Medicine Singers formed as a collaborative offshoot of the Eastern Medicine Singers, an Eastern Algonquin powwow group that performs traditional and contemporary American Indian music. The project was born from a spontaneous collaboration between guitarist Yonatan Gat and the Eastern Medicine Singers at SXSW 2017.
Powwow music is the foundation of Medicine Singers’ sound. Jamieson’s passion for preserving the culture and language of the Pocasset Wampanoag has been the driving force behind all his work in music.

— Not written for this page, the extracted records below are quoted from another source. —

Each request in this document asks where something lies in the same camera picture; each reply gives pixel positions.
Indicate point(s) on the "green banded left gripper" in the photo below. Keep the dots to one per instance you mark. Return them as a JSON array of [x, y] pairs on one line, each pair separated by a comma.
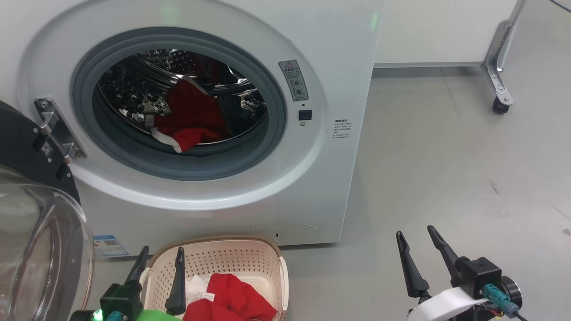
[[158, 316]]

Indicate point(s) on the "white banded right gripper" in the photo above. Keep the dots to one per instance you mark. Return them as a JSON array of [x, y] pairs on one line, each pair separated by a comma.
[[446, 303]]

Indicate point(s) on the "red and white garment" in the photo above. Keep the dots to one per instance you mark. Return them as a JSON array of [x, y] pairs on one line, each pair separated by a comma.
[[192, 111], [236, 298]]

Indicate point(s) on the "glass washing machine door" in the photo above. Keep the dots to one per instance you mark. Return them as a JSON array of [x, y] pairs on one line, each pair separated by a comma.
[[40, 249]]

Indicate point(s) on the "cream perforated laundry basket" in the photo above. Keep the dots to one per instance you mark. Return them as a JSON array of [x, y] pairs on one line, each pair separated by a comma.
[[241, 258]]

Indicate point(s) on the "grey rubber door gasket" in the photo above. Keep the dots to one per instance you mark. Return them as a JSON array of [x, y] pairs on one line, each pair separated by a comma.
[[178, 165]]

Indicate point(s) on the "white front-load washing machine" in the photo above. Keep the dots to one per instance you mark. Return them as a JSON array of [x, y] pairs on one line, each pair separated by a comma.
[[312, 187]]

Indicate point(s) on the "metal door hinge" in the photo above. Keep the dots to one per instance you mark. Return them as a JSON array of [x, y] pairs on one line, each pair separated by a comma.
[[55, 129]]

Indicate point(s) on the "steel perforated washer drum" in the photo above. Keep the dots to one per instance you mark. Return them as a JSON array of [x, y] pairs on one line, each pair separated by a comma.
[[129, 93]]

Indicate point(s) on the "black door latch socket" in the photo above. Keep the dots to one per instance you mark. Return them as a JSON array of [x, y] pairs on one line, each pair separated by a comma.
[[305, 115]]

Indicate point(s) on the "blue energy label sticker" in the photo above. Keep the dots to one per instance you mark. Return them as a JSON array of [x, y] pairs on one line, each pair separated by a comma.
[[107, 246]]

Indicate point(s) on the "small printed text label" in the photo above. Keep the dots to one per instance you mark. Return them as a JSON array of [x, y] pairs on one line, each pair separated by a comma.
[[342, 129]]

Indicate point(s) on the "metal stand leg with caster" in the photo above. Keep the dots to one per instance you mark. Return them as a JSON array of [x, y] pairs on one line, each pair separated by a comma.
[[497, 76]]

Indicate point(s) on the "grey warning label sticker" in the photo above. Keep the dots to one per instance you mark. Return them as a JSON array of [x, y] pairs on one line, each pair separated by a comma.
[[293, 80]]

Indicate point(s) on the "white board panel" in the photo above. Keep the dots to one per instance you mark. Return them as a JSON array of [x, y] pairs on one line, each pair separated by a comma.
[[437, 31]]

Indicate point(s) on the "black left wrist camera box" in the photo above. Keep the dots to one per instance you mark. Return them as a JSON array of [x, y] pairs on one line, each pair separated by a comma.
[[122, 298]]

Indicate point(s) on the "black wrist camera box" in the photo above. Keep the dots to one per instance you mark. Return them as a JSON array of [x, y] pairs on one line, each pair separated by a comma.
[[479, 272], [122, 298]]

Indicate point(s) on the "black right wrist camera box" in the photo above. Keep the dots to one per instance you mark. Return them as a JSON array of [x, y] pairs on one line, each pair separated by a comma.
[[479, 272]]

The Eastern Medicine Singers perform primarily in the Massachusett dialect of Algonquin, a language Jamieson studied with the late Clinton Wixon, a venerated tribal leader who was known as one of the last fluent speakers of the Wampanoag language.
Gat rose to prominence as a member of the Israeli garage/punk band Monotonix. Monotonix were known for their wild live performances, which often saw the band radically deconstructing the traditions of contemporary rock and roll music. Gat immediately found a symbolic connection in the powwow performance style of the Eastern Medicine Singers, where the audience gathers in circular fashion around the powwow drum. “Monotonix broke with tradition because we just got bored with bands playing on stage. But by breaking away from this modern tradition, we connected to a more ancient tradition.”